Broken Chord, A Music Row Mystery, Wordcrafts Press, an e-book copyright and written by Alice A. Jackson.
Plot: Sarah Ann Boswell, divorced after many years of marriage and children by prominent lawyer husband, attempts suicide by taking an overdose of pills. She is discovered, hospitalized and survives, interestingly while almost constantly attended by her Prayer Group – three married women and her next door once married male friend – that had been inseparable since early childhood. Because of hospital overcrowding, she has a roommate, Jill Edgerton who is recovering from a gall bladder removal. Jill is from Boston and has moved to Nashville and established a country music talent agency. Jill recognizes latent ability in Sarah Ann, offers her a job that soon becomes a partnership as her business acumen rapidly develops. A personal agent discovers Jared Parson from Jacksonville TX, introduces them, they discover him to be exactly the type of individual who rapidly rises to the top of the charts. Within three years he is the dominant figure in Country and Western and they are the most prominent agency on Music Row. Unfortunately, Jared has a hidden side that gradually begins to show itself with his wife, who became pregnant while they were very young and still in TX and other activities notable to his huge estate caretaker and a few others. The gradual development of the agency and interrelationships comprises most of the first half of the story where Jill, who as most knowledgeable accompanies Jared on tours, while Sarah Ann handles all company business, local shows, new talent interviews and the myriad of accompanying details. Suddenly a murder occurs and the entire situation faces the development of devastating consequences that bring many additional characters into the mix, including Sara Ann’s former husband John and of course heavy participation by her Prayer Group. The perpetrator remains somewhat hidden for a considerable length of time but ultimately emerges and the books terminates interestingly.

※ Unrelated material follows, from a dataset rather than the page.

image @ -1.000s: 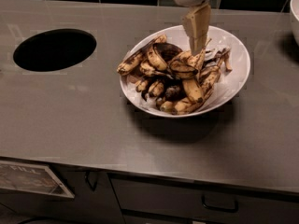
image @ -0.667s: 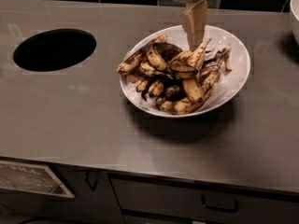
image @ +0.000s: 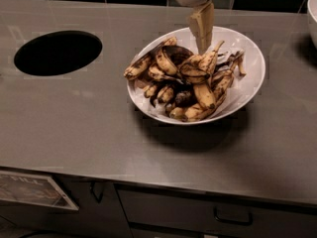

Discussion: The author has set forth first an enjoyable overview about development and activities of a musical talent agency in the ‘Home of Country Music’. Second, she has gradually morphed the story into a murder mystery peopled with interesting characters interrelating in numerous engaging ways. Some of the relationships, thoughts and actions provided may offer a few questions for readers who have little understanding of ‘the basic ways of the old south’. However, these should not interfere with one’s enjoyment. For those with this comprehension, an additional element of charm will be added. One small caveat should be offered in that the story begins rather slowly before building into its strength.
4* Enjoyable overview of country music agency work; -1 early lack of pace.